**Source information**
··········

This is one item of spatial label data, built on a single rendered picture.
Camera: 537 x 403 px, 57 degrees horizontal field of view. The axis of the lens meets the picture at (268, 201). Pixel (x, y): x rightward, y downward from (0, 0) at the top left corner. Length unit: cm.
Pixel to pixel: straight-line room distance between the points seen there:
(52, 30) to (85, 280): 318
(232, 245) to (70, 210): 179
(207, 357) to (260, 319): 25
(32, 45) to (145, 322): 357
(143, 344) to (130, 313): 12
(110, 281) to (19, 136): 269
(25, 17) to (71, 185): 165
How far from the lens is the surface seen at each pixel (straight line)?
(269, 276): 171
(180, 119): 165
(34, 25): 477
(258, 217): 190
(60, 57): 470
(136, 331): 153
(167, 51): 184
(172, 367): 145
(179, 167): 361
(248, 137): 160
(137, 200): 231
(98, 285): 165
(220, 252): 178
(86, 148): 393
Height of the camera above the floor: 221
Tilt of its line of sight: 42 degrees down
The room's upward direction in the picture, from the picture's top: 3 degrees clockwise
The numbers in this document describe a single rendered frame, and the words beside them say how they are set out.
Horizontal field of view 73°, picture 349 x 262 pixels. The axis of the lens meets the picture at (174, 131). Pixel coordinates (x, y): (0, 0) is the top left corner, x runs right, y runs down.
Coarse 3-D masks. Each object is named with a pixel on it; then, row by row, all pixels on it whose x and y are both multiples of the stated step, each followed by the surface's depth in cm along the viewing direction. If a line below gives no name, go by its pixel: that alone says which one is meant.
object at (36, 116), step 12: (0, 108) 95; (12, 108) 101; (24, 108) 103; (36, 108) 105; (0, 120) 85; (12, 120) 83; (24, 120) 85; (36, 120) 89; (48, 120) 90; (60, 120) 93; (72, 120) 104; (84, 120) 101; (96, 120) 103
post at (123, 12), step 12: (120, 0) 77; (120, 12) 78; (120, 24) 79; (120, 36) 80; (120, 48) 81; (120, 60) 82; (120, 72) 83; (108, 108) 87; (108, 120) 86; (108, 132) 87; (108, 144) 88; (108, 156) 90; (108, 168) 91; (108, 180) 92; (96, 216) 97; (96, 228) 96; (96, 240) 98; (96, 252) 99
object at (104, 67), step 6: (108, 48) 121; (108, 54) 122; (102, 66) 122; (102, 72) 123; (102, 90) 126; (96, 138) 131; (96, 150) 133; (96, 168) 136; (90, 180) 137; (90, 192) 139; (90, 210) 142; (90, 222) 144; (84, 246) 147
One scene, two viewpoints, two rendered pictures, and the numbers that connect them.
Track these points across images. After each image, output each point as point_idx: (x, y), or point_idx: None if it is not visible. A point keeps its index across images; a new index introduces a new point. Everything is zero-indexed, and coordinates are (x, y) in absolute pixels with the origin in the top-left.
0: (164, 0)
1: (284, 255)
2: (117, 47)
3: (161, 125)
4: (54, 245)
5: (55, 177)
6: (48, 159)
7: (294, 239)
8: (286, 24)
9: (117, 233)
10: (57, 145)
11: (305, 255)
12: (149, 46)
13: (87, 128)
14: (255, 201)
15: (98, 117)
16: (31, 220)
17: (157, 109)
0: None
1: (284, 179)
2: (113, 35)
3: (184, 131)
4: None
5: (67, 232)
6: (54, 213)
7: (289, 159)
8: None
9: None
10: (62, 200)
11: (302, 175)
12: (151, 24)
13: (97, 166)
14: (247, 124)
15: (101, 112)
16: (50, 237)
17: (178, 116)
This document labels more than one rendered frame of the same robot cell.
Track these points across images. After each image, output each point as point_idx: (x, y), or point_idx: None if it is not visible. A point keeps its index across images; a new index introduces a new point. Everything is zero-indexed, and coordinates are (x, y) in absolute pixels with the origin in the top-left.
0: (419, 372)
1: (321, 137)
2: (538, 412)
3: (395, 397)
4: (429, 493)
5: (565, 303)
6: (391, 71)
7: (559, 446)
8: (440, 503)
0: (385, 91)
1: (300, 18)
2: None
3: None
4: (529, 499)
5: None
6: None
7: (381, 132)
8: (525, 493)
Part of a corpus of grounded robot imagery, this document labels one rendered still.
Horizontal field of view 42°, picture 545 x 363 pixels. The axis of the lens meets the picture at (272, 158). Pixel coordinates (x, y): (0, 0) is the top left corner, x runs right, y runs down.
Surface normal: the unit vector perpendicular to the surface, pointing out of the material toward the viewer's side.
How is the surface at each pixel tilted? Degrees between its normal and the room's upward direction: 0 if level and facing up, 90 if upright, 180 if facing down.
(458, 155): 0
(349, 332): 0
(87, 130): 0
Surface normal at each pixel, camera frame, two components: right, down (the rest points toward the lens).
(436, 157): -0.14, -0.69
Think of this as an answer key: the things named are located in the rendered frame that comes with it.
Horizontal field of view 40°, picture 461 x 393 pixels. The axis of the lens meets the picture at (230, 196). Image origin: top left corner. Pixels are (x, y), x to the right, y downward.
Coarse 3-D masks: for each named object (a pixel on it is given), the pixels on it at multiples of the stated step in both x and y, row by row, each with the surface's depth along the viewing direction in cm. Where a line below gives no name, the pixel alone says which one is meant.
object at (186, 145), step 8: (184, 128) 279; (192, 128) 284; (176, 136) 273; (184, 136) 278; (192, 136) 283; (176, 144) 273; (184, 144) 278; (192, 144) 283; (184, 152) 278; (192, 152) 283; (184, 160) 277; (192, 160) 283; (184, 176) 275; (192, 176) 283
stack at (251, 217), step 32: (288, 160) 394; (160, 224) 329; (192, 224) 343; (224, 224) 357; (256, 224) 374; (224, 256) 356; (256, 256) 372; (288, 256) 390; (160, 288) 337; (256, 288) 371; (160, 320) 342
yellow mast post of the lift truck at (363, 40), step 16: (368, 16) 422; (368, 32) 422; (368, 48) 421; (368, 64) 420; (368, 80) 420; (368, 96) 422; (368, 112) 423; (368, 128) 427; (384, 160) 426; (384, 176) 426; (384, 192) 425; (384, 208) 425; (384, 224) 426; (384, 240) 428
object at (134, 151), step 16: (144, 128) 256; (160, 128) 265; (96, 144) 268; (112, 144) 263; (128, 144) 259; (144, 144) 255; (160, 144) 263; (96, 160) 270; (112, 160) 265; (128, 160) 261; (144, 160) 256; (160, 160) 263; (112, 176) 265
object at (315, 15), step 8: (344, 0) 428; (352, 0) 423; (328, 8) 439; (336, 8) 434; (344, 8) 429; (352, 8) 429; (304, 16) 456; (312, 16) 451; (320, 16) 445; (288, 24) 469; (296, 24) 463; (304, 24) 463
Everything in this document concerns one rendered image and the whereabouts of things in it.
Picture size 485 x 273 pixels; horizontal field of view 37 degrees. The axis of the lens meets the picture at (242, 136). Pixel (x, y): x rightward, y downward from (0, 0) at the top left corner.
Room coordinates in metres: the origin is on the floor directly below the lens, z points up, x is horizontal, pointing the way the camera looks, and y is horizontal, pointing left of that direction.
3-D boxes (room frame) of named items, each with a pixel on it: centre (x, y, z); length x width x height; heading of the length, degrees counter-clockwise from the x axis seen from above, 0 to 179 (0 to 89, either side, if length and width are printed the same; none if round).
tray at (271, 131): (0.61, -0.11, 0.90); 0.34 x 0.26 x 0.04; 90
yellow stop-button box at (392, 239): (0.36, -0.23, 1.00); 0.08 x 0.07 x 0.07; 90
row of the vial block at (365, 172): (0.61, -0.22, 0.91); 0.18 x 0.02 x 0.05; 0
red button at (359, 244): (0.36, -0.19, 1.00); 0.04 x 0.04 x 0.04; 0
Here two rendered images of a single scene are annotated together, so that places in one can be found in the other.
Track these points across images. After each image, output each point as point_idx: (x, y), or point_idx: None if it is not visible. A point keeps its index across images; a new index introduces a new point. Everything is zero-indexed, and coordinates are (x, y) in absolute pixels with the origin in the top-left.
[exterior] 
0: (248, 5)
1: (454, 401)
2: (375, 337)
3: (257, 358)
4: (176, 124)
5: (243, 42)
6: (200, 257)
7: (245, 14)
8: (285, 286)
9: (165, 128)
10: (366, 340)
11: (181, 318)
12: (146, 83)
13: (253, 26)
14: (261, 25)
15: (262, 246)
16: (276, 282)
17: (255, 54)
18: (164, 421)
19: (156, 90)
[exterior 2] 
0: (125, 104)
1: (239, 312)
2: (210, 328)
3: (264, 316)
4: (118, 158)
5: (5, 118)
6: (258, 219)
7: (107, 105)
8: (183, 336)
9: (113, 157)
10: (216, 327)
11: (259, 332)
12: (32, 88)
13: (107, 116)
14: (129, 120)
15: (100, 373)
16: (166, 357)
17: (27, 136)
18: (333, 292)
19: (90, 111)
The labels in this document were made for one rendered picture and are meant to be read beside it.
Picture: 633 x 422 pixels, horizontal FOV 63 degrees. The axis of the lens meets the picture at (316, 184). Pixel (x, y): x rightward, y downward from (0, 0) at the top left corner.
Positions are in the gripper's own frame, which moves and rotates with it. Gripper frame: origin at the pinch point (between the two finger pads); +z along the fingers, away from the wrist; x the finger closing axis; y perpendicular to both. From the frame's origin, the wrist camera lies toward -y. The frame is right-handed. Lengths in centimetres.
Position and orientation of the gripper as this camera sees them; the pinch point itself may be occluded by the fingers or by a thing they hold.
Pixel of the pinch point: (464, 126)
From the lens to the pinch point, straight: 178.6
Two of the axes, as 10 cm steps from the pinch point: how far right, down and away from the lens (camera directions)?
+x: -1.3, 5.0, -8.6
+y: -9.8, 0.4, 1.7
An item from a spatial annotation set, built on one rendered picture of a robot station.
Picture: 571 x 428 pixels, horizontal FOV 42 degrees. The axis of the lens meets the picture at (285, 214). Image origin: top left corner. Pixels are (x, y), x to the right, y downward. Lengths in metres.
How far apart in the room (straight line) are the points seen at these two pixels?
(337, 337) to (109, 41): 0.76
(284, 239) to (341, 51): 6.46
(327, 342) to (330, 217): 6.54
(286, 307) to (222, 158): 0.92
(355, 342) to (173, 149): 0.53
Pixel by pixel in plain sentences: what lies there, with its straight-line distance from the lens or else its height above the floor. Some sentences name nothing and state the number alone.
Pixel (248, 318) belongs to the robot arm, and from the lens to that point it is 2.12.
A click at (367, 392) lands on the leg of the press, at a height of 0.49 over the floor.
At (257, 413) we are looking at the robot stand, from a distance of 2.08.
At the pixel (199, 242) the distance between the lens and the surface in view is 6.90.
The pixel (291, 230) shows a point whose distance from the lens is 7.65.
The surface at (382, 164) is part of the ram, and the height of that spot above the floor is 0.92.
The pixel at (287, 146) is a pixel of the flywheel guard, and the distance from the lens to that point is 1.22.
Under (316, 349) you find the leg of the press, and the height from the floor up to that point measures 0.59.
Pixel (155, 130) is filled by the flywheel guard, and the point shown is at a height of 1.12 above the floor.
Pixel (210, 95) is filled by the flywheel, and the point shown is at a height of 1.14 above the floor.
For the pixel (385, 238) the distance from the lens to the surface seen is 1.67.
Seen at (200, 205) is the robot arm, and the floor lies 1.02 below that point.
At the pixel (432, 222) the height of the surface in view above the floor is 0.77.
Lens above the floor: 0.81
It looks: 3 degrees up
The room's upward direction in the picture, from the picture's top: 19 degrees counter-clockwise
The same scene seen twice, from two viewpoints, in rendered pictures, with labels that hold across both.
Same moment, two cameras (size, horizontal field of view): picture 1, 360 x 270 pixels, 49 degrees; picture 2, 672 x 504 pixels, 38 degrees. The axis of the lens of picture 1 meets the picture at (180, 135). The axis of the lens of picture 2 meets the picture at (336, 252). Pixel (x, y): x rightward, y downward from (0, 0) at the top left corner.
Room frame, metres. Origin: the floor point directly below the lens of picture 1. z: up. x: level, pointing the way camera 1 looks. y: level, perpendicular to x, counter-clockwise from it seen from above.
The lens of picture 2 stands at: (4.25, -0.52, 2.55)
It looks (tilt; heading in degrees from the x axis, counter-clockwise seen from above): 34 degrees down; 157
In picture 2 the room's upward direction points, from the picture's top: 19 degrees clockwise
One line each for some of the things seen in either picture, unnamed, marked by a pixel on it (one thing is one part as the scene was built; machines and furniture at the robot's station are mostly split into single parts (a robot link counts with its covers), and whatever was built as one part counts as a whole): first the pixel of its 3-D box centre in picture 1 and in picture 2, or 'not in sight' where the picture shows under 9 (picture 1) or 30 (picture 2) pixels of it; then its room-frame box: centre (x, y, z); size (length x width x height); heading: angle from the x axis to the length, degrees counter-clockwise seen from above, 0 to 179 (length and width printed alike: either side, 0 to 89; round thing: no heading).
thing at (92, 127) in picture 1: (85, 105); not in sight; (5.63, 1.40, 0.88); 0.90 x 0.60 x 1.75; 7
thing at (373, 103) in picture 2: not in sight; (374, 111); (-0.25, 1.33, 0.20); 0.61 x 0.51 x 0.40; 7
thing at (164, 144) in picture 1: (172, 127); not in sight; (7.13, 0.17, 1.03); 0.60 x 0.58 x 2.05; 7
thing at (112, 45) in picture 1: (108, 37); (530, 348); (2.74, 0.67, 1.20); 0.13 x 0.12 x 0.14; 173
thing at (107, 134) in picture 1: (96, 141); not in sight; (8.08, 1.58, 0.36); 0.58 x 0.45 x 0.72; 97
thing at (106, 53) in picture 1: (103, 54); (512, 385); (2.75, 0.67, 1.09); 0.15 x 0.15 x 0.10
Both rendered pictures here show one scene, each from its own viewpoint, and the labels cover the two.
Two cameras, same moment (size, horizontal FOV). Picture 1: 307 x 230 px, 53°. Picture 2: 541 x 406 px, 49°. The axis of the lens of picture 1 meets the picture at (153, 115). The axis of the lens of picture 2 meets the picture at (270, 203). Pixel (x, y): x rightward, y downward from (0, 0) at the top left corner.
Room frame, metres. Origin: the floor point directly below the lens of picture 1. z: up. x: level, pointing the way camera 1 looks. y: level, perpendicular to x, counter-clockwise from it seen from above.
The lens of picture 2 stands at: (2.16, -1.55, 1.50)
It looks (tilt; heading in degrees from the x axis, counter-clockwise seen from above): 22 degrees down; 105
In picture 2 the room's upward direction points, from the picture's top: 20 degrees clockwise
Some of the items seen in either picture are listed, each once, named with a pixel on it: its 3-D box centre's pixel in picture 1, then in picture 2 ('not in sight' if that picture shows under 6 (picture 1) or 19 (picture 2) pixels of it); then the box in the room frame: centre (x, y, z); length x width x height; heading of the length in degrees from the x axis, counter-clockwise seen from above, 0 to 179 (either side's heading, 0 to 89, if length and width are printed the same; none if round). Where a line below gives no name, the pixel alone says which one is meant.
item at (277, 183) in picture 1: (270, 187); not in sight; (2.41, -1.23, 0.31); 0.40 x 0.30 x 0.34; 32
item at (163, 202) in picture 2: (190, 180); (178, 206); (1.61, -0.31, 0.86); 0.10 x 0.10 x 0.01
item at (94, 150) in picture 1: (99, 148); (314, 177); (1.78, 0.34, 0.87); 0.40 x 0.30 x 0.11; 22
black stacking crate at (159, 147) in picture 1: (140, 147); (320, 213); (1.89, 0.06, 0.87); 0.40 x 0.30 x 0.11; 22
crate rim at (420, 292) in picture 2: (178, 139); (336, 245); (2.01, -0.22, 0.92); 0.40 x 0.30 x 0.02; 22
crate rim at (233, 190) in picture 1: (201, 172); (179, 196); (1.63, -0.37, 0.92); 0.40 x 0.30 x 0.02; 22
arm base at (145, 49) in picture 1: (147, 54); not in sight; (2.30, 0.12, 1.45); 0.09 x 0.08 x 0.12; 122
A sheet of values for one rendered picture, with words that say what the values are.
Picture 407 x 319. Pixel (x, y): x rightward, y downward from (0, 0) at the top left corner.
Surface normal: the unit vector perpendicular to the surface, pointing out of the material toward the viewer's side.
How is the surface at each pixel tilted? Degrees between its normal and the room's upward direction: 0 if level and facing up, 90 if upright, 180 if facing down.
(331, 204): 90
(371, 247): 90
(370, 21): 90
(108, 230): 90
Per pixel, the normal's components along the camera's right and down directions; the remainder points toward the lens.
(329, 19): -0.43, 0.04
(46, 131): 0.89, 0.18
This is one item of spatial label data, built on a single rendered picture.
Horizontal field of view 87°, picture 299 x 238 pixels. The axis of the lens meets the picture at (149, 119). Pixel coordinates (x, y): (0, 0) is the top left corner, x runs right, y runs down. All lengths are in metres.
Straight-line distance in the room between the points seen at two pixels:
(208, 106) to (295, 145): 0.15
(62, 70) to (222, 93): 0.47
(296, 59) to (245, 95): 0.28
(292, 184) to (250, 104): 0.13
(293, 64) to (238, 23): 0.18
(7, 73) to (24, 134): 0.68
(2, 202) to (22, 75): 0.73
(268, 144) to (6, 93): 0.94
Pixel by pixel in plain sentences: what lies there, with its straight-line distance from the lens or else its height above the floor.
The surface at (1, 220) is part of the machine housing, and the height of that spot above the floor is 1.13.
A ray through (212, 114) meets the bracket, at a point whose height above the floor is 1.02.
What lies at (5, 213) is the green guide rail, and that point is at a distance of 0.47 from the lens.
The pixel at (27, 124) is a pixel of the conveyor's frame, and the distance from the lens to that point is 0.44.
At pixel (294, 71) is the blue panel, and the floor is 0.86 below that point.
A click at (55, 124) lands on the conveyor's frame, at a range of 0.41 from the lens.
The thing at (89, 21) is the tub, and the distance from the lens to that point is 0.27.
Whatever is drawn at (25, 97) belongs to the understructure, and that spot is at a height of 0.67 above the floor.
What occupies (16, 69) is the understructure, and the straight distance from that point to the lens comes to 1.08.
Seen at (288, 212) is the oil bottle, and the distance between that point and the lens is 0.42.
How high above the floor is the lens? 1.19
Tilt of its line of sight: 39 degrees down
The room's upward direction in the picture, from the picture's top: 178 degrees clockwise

··········

**Work order**
Within the listing above, locate the line containing "Think of this" and the line containing "object at (186, 145), step". Reproduce those two lines and all lines between them exactly, with nothing added.

**Result**
Think of this as an answer key: the things named are located in the rendered frame that comes with it.
Horizontal field of view 40°, picture 461 x 393 pixels. The axis of the lens meets the picture at (230, 196). Image origin: top left corner. Pixels are (x, y), x to the right, y downward.
Coarse 3-D masks: for each named object (a pixel on it is given), the pixels on it at multiples of the stated step in both x and y, row by row, each with the surface's depth along the viewing direction in cm. Where a line below gives no name, the pixel alone says which one is meant.
object at (186, 145), step 8: (184, 128) 279; (192, 128) 284; (176, 136) 273; (184, 136) 278; (192, 136) 283; (176, 144) 273; (184, 144) 278; (192, 144) 283; (184, 152) 278; (192, 152) 283; (184, 160) 277; (192, 160) 283; (184, 176) 275; (192, 176) 283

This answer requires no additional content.